Yellowstone (HD) on a Mac (in Chrome) also appears SD-quality. I'm on 100M
comcast business, and everything else works fine, with Amazon reporting it's
in HD mode with good performance, so I think it's just crap encoding :(

------
azylman
The videos still don't fill the whole screen when not maximized like Netflix.
:(

Also, HuluWithMe doesn't work in it.

Other than that, I like it a lot.

------
james4k
Unfortunately, there are still an annoying number of ads, which is the main
reason I got rid of my Plus subscription.

Can anyone comment on whether or not things have improved for subscribers?

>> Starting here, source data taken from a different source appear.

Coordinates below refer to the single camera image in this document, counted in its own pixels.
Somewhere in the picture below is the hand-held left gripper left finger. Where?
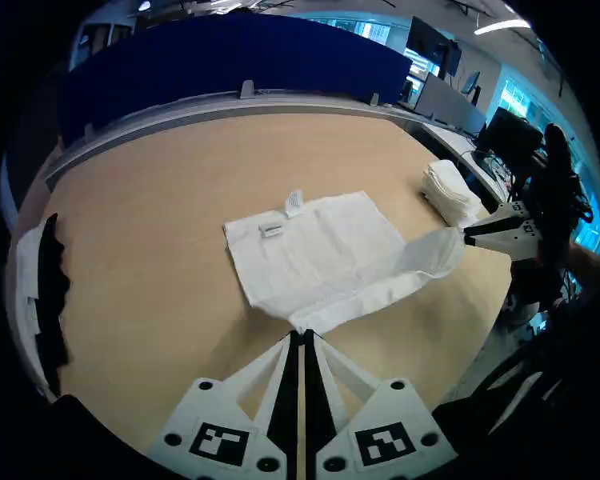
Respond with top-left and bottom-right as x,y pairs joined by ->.
147,328 -> 302,480

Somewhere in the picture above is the stack of white towels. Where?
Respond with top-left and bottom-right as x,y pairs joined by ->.
419,158 -> 484,229

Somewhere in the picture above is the white towel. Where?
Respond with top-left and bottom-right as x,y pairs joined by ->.
223,189 -> 466,335

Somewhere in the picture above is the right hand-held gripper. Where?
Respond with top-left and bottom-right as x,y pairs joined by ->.
461,167 -> 595,307

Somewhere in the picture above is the person's right forearm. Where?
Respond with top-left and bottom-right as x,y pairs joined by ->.
566,245 -> 600,301

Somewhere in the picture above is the black computer monitor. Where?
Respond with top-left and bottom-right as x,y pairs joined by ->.
478,106 -> 545,157
409,15 -> 463,77

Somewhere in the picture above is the blue desk screen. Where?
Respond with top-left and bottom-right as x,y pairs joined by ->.
45,12 -> 414,192

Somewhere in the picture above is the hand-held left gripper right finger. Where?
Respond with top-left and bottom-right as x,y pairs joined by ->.
302,327 -> 459,480

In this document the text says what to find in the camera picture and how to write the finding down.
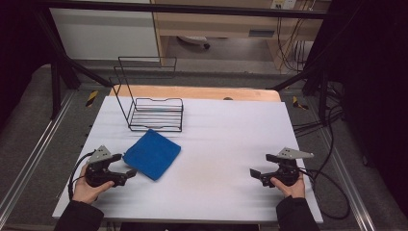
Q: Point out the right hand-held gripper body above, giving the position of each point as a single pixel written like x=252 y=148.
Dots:
x=287 y=170

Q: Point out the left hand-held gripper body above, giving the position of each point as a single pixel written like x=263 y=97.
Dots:
x=97 y=173

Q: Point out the blue cloth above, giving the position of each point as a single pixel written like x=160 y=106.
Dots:
x=152 y=154

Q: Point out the person's right hand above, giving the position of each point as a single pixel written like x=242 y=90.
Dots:
x=292 y=189

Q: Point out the person's left hand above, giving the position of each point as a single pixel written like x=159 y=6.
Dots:
x=85 y=191

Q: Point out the white table sheet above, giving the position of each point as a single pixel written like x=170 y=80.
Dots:
x=218 y=144

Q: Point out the yellow black tape strip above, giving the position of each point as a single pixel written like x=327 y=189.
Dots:
x=299 y=104
x=91 y=97

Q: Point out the small dark object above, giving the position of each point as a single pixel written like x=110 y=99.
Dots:
x=228 y=98

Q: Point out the white cabinet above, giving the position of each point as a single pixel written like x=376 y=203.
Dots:
x=102 y=35

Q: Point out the black curtain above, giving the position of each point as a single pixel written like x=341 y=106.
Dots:
x=19 y=48
x=375 y=80

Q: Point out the chair base with caster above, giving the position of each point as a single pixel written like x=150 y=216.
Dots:
x=194 y=40

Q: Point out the wooden desk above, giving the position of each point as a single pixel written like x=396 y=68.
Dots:
x=218 y=24

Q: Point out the aluminium rail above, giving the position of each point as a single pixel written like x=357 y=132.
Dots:
x=35 y=150
x=349 y=183

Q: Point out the black metal frame stand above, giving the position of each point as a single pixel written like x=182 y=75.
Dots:
x=56 y=86
x=323 y=96

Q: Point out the wall power socket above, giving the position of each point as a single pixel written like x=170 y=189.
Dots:
x=284 y=4

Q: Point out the black horizontal frame bar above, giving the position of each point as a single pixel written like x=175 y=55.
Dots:
x=192 y=9

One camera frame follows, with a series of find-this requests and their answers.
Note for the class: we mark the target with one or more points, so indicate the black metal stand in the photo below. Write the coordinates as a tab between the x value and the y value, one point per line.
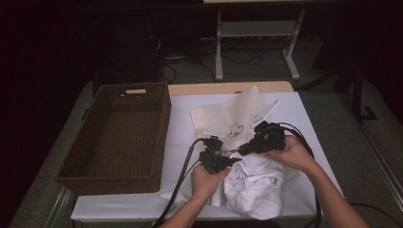
358	95

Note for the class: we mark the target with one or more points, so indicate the white table mat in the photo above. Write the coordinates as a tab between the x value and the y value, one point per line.
304	126

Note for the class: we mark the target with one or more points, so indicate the person's left hand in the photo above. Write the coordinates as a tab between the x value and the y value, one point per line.
204	183

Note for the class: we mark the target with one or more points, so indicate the white metal desk frame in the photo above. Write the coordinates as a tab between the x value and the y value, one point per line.
256	28

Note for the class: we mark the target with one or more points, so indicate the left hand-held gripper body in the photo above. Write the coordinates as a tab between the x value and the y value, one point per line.
214	158

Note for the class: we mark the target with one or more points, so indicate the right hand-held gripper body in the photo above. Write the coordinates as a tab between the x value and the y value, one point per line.
269	137

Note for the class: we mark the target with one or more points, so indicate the white garment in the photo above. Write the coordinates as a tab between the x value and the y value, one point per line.
253	186

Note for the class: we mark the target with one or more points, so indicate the brown wicker basket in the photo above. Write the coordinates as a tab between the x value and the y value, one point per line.
126	104

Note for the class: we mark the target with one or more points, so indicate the person's right hand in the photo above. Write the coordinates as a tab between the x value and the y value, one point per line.
296	155

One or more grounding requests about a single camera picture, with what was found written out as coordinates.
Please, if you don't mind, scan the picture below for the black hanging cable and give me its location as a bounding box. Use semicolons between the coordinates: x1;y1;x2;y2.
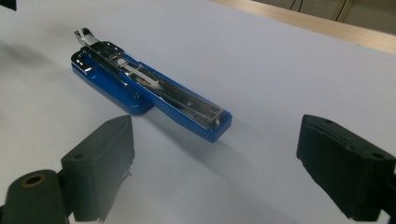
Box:
289;0;304;13

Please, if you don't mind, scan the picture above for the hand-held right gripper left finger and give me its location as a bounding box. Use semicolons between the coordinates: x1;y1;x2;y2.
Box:
60;114;135;223

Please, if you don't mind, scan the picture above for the wooden table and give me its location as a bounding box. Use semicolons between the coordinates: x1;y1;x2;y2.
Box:
208;0;396;56

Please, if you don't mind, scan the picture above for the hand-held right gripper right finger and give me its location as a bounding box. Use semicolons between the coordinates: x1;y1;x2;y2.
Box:
296;114;396;222

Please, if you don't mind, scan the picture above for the blue stapler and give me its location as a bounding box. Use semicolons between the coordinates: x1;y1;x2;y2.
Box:
70;27;233;144

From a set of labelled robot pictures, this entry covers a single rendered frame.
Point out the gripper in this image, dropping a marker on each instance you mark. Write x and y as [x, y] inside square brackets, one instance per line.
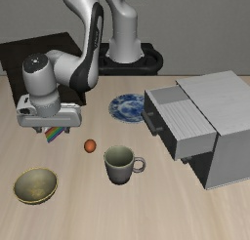
[49, 121]

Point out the rainbow cake wedge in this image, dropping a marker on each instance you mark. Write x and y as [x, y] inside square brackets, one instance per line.
[54, 134]

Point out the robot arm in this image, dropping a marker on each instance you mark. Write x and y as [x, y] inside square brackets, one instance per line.
[123, 29]

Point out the blue and white plate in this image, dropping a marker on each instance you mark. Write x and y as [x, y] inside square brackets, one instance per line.
[127, 108]

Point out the small orange fruit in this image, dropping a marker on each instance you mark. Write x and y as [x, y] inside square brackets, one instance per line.
[90, 146]

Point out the olive bowl with yellow rim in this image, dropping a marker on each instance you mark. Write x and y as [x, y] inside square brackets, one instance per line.
[35, 186]

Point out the grey-green mug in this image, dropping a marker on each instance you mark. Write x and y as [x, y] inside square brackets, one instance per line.
[119, 167]

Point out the grey cabinet drawer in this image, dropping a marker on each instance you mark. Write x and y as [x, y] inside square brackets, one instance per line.
[180, 120]

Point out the grey cabinet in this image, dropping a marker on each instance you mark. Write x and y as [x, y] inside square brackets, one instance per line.
[228, 127]

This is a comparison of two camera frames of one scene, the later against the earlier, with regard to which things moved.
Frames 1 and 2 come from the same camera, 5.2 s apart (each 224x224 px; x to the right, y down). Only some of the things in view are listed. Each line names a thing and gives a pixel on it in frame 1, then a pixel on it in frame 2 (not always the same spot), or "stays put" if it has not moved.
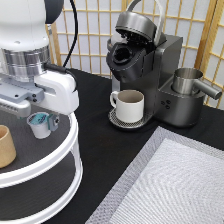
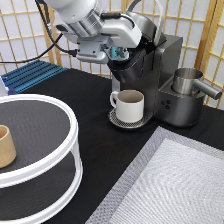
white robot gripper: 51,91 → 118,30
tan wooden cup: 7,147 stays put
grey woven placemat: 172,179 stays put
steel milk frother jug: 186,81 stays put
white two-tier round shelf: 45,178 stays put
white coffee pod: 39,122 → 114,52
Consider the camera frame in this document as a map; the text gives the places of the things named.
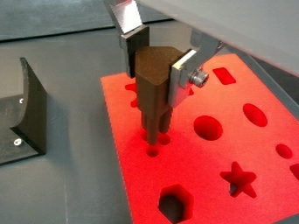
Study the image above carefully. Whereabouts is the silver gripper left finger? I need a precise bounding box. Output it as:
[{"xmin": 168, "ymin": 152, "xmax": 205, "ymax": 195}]
[{"xmin": 104, "ymin": 0, "xmax": 149, "ymax": 78}]

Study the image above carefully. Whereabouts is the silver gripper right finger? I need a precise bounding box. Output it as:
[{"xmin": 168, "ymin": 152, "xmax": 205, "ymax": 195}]
[{"xmin": 168, "ymin": 30, "xmax": 225, "ymax": 108}]

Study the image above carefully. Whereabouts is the dark brown three prong peg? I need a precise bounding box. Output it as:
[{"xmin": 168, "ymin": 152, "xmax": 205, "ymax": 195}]
[{"xmin": 134, "ymin": 46, "xmax": 182, "ymax": 145}]

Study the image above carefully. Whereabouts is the red shape sorter block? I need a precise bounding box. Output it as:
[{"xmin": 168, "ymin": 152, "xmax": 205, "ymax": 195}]
[{"xmin": 100, "ymin": 54, "xmax": 299, "ymax": 224}]

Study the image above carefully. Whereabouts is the black curved holder stand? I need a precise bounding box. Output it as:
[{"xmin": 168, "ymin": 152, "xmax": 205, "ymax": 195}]
[{"xmin": 0, "ymin": 58, "xmax": 46, "ymax": 166}]

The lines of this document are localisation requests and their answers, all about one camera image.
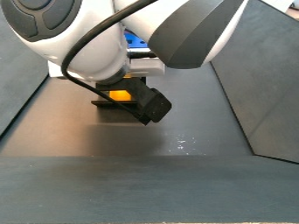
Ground yellow arch object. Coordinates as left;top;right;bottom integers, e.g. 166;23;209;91
109;79;133;102

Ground black camera cable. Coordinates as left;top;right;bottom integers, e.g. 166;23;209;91
61;0;159;121

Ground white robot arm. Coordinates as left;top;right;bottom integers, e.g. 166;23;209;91
0;0;249;82

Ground blue shape sorter block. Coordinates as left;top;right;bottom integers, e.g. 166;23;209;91
125;31;147;48

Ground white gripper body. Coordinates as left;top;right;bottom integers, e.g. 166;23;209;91
47;56;167;79

Edit: Come to think of it, it was more the fact that so many ads repeated,
rather than the number or length of them.

------
onedev
One thing I noticed is that the content doesn't fit the screen as well as it
used to.

The graphics are all really big and takes a bit of scrolling to explore the
frontpage, which I don't think is an optimal design choice.

However, its a great redesign overall. Reminds me a bit of Netflix.

------
iceron
One of the more interesting things about this new version is its "face match"
feature. It allows you to highlight over an actors face and it gives you card
of information about them.

<http://new.hulu.com/labs/tagging>

------
bradgessler
... aaand it still uses flash.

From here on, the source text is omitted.